From 87c3cae5e6b99ddd4c790507651f487c50a1b969 Mon Sep 17 00:00:00 2001
From: Mathieu Leguay <mathieu.leguay@teamdlab.com>
Date: Wed, 20 May 2020 15:20:17 +0200
Subject: [PATCH] [DLAB-4126] Upgrade mongo init
[DLAB-4126] Fix documentation
---
.../group_vars/all/mongodb_vars.yml | 13 +++-
.../group_vars/all/vitamui_vars.yml | 7 --
deployment/mongo.yml | 3 +-
deployment/roles/mongo_init/README.md | 44 +++++++++++
.../roles/mongo_init/tasks/check_auth.yml | 4 +-
.../roles/mongo_init/tasks/execute_script.yml | 77 ++++++++-----------
deployment/roles/mongo_init/tasks/main.yml | 2 +-
.../templates/versionned_script.js.j2 | 11 +++
tools/docker/mongo/README.md | 2 +-
tools/docker/mongo/mongo_vars_dev.yml | 2 +
10 files changed, 106 insertions(+), 59 deletions(-)

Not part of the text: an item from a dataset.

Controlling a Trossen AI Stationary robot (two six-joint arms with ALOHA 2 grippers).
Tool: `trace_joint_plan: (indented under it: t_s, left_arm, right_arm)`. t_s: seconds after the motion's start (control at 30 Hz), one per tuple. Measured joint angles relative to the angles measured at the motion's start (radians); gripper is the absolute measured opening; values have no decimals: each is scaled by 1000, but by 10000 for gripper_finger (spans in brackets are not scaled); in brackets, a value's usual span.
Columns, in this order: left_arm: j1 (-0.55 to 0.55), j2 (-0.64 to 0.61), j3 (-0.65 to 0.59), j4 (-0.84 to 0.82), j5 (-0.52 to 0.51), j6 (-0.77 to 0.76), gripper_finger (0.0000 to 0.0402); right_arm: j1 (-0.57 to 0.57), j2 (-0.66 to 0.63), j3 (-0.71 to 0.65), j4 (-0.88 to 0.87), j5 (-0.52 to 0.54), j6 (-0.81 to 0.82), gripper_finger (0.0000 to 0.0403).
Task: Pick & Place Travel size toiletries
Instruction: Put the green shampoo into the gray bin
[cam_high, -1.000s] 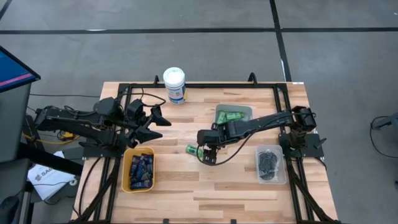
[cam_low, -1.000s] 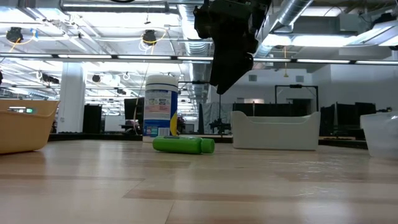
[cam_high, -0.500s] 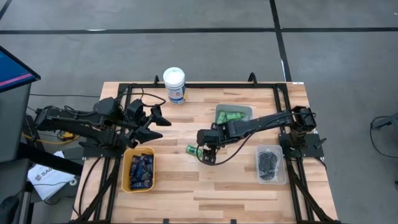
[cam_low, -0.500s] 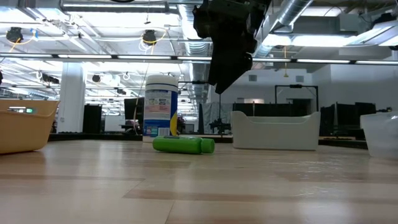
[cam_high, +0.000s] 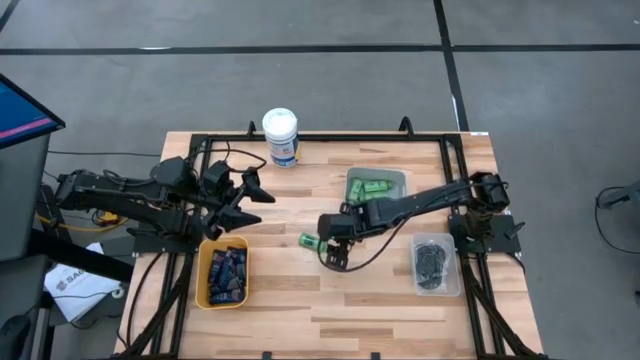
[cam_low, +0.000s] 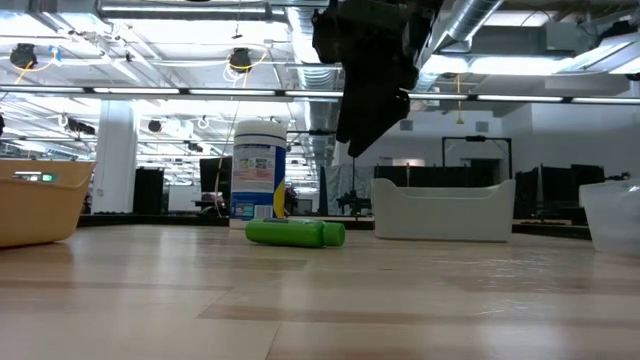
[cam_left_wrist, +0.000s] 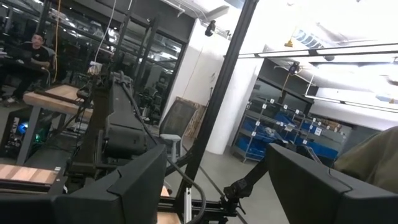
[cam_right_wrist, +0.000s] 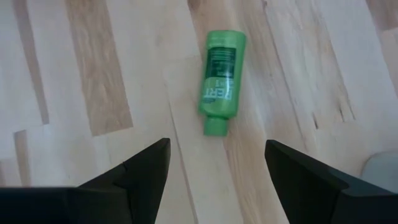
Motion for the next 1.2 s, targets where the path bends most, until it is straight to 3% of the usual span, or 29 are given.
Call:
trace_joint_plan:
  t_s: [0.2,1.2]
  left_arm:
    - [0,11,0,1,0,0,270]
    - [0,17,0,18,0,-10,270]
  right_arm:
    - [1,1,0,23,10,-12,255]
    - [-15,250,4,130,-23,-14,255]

create mode 100644 deployment/roles/mongo_init/README.md
create mode 100644 deployment/roles/mongo_init/templates/versionned_script.js.j2
diff --git a/deployment/environments/group_vars/all/mongodb_vars.yml b/deployment/environments/group_vars/all/mongodb_vars.yml
index 799fc1eb..925b6c1f 100755
--- a/deployment/environments/group_vars/all/mongodb_vars.yml
+++ b/deployment/environments/group_vars/all/mongodb_vars.yml
@@ -5,8 +5,19 @@ mongodb:
host: "mongo-vitamui-mongod.service.consul"
mongod_port: 27017
check_consul: 10 # in seconds
- drop_info_log: false # Drop mongo (I)nformational log, for Verbosity Level of 0
+ drop_info_log: false # Drop mongo (I)nformational log, for Verbosity Level of 0
+ versioning:
+ enable: true # Enable or not the versioning of the scripts.
+ included_scripts: # List of regexs allowing to determine which scripts will be included and applied on database.
+ - ".*"
+ excluded_scripts: # List of regexs allowing to determine which scripts will be excluded.
+ - ".*_dev.js.*"
+ - ".*_demo.js.*"
mongod_replicaset_name: "shard{{ mongo_shard_id }}"

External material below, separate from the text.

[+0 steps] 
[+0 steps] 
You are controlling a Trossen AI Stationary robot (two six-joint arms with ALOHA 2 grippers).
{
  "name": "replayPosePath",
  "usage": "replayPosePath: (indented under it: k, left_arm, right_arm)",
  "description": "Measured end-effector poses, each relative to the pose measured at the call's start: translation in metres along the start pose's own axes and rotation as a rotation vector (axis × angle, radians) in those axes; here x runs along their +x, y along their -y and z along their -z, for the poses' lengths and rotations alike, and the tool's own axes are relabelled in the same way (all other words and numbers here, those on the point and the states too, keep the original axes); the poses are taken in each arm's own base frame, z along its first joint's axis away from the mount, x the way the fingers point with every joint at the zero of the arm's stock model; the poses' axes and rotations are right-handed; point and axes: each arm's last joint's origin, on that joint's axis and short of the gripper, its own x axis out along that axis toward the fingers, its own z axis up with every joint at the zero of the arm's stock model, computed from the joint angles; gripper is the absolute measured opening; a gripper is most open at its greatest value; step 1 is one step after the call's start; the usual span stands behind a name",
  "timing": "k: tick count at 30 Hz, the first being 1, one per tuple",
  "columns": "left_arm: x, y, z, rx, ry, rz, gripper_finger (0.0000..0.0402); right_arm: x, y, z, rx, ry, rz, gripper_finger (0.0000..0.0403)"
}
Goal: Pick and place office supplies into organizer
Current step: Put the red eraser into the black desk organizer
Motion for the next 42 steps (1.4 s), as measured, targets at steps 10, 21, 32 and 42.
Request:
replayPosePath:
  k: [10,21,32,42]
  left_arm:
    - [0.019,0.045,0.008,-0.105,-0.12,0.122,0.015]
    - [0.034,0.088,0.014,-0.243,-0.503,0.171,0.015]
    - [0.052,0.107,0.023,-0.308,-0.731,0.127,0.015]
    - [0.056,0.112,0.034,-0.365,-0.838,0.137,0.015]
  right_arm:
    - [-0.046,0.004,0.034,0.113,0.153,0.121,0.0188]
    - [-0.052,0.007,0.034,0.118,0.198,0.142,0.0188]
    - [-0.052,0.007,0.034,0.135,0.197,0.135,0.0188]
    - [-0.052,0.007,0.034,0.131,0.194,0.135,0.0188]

mongod_client_connect_timeout_ms: 2000
+
+
+mongodb:
+
\ No newline at end of file
diff --git a/deployment/environments/group_vars/all/vitamui_vars.yml b/deployment/environments/group_vars/all/vitamui_vars.yml
index 612837c1..82fc596a 100755
--- a/deployment/environments/group_vars/all/vitamui_vars.yml
+++ b/deployment/environments/group_vars/all/vitamui_vars.yml
@@ -200,10 +200,3 @@ vitamui_platform_informations:
theme_colors:
vitamui_primary: "#ff4a54"
vitamui_secondary: "#241f63"
-
-mongodb:
- included_scripts:
- - ".*"
- excluded_scripts:
- - ".*_dev.js.*"
- - ".*_demo.js.*"
diff --git a/deployment/mongo.yml b/deployment/mongo.yml
index 5fb651fb..6b2cdf36 100644
--- a/deployment/mongo.yml
+++ b/deployment/mongo.yml
@@ -6,7 +6,8 @@
- mongo
- {
role: mongo_init,
- mongod_source_template_dir: "{{playbook_dir}}/scripts/mongod/"
+ mongod_source_template_dir: "{{playbook_dir}}/scripts/mongod/",
+ tags: mongo_init
}
- mongo_configure
- { role: mongo-express, when: "mongo_express is defined and mongo_express|lower == 'true'"}
diff --git a/deployment/roles/mongo_init/README.md b/deployment/roles/mongo_init/README.md
new file mode 100644
index 00000000..bded25cc
--- /dev/null
+++ b/deployment/roles/mongo_init/README.md
@@ -0,0 +1,44 @@
+Init of mongo
+=========
+
+Script allowing to apply scripts on database.
+Scripts are mutualized between dev's docker and deployment.
+
+All scripts are stored into the directory `{PROJECT_ROOT}/tools/docker/mongo/database_scripts/`.
+Each version of the application, embedding Mongo scripts, is represented by a folder.
+Into each version's folder, scripts are indexed according the following format: {index}_{name_of_the_script}.js(.j2).
+
+- **database_scripts**
+ - 0.0.0
+ - 1_init-database.js.j2
+ - 2_create-users.js.j2
+ - 1.0.0
+ - 1_init-security-context.js.j2
+ - 100_init-security-context_dev.js.j2
+
+The role creates an ordered list of scripts will be executed on database.
+For the sort , we use an option of the Unix command `sort`. The option `-V` allows to sort versions numbers.
+
+Once the list of eligibles scripts is set, we must version them (if the feature is enabled) before their execution.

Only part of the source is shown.